Big plans unveiled for pulse cropsGroup seeking investors for processing plant near Harrold.
By: Chris Huber, The Daily Republic
OACOMA — South Dakota Pulse Processors is trying to get the word out about pulse crops, and the word is that the crops could be big business for the state.
During an investors’ meeting Wednesday at Cedar Shore Resort, board member Brian Minish explained a plan to help grow the output of the crops in South Dakota.
Pulse crops currently grown in the state are green and yellow field peas, chickpeas and lentils.
The company hopes to open a $5 million, 5,500-square-foot plant to allow the cleaning, sifting, polishing, color sorting, splitting, milling and packaging of pulse crops near Harrold, a small town 30 miles east of Pierre, early next year.
The plant would be able to process 5 metric tons per hour. Pierre Economic Development Group would build the building and a rail structure to the building and then lease it to the company.
The company would employ approximately 10 people at first.
“Our goal is to be operational by harvest next summer,” Minish said. “It’s not a very large facility, but it fits the production for South Dakota to start out.”
The company needs to raise a minimum of $1.5 million by selling shares. A minimum investment of $15,000 is required to invest, and investors must be South Dakota residents. Another investment meeting will held at 7 p.m. today at the Jeff Moore Meeting Room in Winner.
“Currently, pulse producers have to have their crops processed in North Dakota,” Minish said. “If we were able to get that done in South Dakota with this plant, I think we would see a lot more farmers producing these crops.”
When plants were being built in North Dakota, production of pulse crops in those areas increased exponentially. South Dakota Pulse Processors hopes a similar pattern will occur when its facility is built.
Pulse crop production in South Dakota has dropped from 40,000 acres in 2004 to about 9,000 acres in 2011.
“We hear year after year from farmers that we have no production for it,” Minish said. “They have to haul it all the way to North Dakota, and that’s not cost effective.”
According to Minish, demand for pulse crops is starting to increase as the market for gluten-free flours increases.
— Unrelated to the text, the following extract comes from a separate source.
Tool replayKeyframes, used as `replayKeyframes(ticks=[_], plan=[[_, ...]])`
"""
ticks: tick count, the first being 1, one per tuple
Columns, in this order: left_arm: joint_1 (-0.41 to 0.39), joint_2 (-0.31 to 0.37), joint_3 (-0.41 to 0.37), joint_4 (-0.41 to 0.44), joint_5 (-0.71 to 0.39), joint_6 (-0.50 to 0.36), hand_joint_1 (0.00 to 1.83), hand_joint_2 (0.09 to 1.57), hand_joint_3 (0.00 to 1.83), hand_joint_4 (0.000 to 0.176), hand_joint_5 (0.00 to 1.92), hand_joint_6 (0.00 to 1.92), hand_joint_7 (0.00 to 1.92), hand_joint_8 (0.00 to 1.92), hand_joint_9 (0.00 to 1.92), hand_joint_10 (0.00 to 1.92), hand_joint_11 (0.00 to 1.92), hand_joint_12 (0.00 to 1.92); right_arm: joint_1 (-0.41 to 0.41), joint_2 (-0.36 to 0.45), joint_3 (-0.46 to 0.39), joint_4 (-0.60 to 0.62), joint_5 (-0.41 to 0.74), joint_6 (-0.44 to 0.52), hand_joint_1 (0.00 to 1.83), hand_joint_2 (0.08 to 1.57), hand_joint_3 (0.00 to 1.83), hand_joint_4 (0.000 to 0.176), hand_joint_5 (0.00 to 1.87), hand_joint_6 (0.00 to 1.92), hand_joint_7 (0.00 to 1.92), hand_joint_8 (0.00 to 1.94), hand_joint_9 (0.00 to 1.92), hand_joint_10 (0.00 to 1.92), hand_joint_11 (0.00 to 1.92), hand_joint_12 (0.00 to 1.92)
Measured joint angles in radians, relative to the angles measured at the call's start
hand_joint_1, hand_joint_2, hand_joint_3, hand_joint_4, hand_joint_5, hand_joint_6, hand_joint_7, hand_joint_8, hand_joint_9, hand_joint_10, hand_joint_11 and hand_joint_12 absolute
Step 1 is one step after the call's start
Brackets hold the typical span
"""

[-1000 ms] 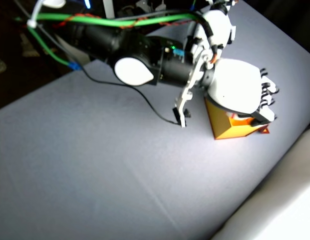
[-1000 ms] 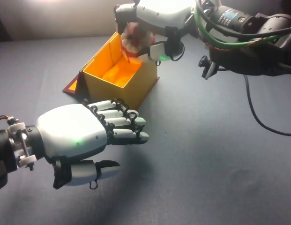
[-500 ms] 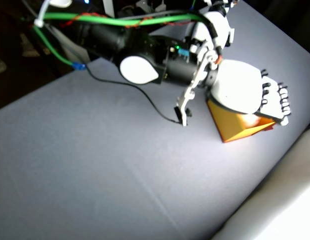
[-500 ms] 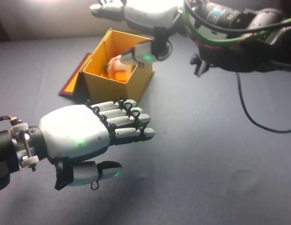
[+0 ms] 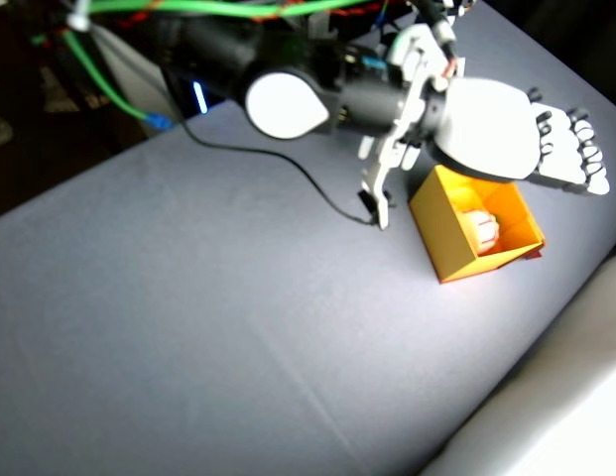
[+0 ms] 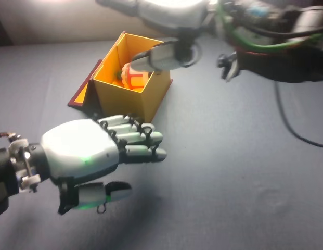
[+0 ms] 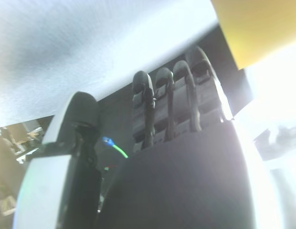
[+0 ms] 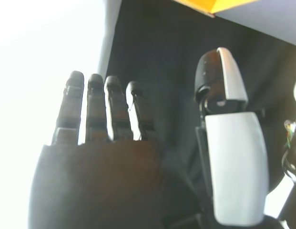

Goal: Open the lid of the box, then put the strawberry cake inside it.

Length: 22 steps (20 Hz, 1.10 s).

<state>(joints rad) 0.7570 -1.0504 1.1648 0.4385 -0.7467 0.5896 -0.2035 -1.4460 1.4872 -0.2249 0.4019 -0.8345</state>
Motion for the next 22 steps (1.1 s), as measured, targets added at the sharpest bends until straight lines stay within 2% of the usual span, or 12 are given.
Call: replayKeyframes(ticks=[2,4,6,9,11,12,14,16,18,19,20,22], plan=[[0.008,0.011,-0.016,-0.019,0.007,0.014,0.61,1.41,0.0,0.0,0.35,0.0,0.17,0.0,0.13,0.03,0.0,0.69,-0.028,0.085,-0.077,-0.01,0.057,0.0,0.53,1.19,0.02,0.041,0.0,0.0,0.0,0.0,0.0,0.0,0.0,0.0],[0.021,0.023,-0.023,-0.052,-0.008,0.026,0.54,1.43,0.0,0.025,0.28,0.0,0.15,0.0,0.12,0.02,0.0,0.66,-0.053,0.157,-0.139,-0.023,0.094,0.0,0.51,1.21,0.02,0.017,0.0,0.0,0.0,0.0,0.0,0.0,0.0,0.0],[0.045,0.05,-0.042,-0.085,-0.01,0.047,0.53,1.43,0.0,0.005,0.31,0.01,0.18,0.0,0.16,0.03,0.0,0.8,-0.075,0.203,-0.187,-0.02,0.13,0.0,0.57,1.23,0.02,0.035,0.0,0.0,0.0,0.0,0.0,0.0,0.0,0.0],[0.065,0.08,-0.063,-0.124,-0.025,0.076,0.49,1.45,0.0,0.028,0.24,0.0,0.13,0.0,0.13,0.01,0.0,0.8,-0.137,0.3,-0.286,-0.035,0.2,0.0,0.39,1.27,0.03,0.044,0.0,0.0,0.0,0.0,0.0,0.0,0.0,0.0],[0.085,0.109,-0.084,-0.172,-0.06,0.111,0.41,1.44,0.0,0.041,0.21,0.0,0.12,0.0,0.12,0.01,0.0,0.93,-0.187,0.377,-0.34,-0.05,0.237,0.001,0.19,1.27,0.02,0.07,0.0,0.0,0.0,0.0,0.0,0.0,0.0,0.0],[0.1,0.119,-0.09,-0.193,-0.084,0.125,0.4,1.44,0.0,0.038,0.2,0.0,0.12,0.0,0.13,0.02,0.0,0.96,-0.213,0.418,-0.362,-0.042,0.253,0.0,0.22,1.26,0.01,0.098,0.0,0.0,0.0,0.0,0.0,0.0,0.0,0.0],[0.111,0.135,-0.101,-0.226,-0.116,0.148,0.35,1.44,0.0,0.038,0.07,0.0,0.03,0.0,0.06,0.01,0.0,0.71,-0.258,0.477,-0.394,-0.024,0.282,0.0,0.3,1.26,0.01,0.113,0.0,0.0,0.0,0.0,0.0,0.0,0.0,0.0],[0.134,0.145,-0.109,-0.262,-0.167,0.166,0.26,1.43,0.0,0.032,0.03,0.0,0.02,0.0,0.03,0.0,0.0,0.48,-0.338,0.523,-0.433,0.016,0.349,0.0,0.35,1.27,0.01,0.091,0.0,0.0,0.0,0.0,0.0,0.0,0.0,0.0],[0.145,0.154,-0.115,-0.289,-0.203,0.177,0.1,1.41,0.0,0.048,0.0,0.0,0.0,0.0,0.0,0.0,0.0,0.09,-0.434,0.57,-0.473,0.064,0.401,0.0,0.34,1.27,0.01,0.064,0.0,0.0,0.0,0.0,0.0,0.0,0.0,0.0],[0.153,0.16,-0.121,-0.305,-0.217,0.182,0.07,1.39,0.0,0.017,0.0,0.0,0.0,0.0,0.0,0.0,0.0,0.06,-0.481,0.595,-0.492,0.098,0.432,-0.002,0.26,1.27,0.0,0.048,0.0,0.0,0.0,0.0,0.0,0.0,0.0,0.0],[0.164,0.165,-0.125,-0.33,-0.247,0.197,0.08,1.38,0.0,0.0,0.03,0.01,0.0,0.0,0.0,0.0,0.0,0.11,-0.522,0.62,-0.508,0.134,0.469,-0.013,0.3,1.29,0.01,0.0,0.0,0.0,0.0,0.0,0.0,0.0,0.0,0.0],[0.181,0.176,-0.135,-0.368,-0.298,0.222,0.06,1.36,0.0,0.0,0.0,0.0,0.0,0.0,0.0,0.0,0.0,0.02,-0.594,0.663,-0.539,0.22,0.554,-0.043,0.34,1.31,0.01,0.0,0.0,0.0,0.0,0.0,0.0,0.0,0.0,0.0]])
Also, pulse crops have a low glycemic index, making them ideal for the management of diabetes. The USDA recently approved the use of pulse crops in school lunch programs.
“About one-third of the world is using pulse crops as their staple food,” Minish said. “In our case, we will be selling globally as well as in the United States.”
South Dakota Secretary of Agriculture Walt Bones was at the meeting Wednesday and called the business an “exciting project with a lot of potential.”
“These are food staples from across the world, much like our potatoes and rice are here,” Minish said.
In India, the largest producer and consumer of pulse crops, people consume about a cup a day, compared to 1.6 cups a year in the United States.
Like soybeans, pulse crops can play a vital role in crop rotation because of their ability to affix nitrogen to the soil. For this reason, Minish said pulse crops are ideal for central South Dakota.
“It actually affixes more nitrogen than what soybeans will do,” Minish said.
Pulse crops also have a shorter growing season, allowing them to be harvested in the middle of August and allowing farmers to get in their fields to plant wheat sooner.
South Dakota Pulse Processors board member Brian Minish talks to a group of prospective investors Wednesday afternoon at Cedar Shore Resort in Oacoma.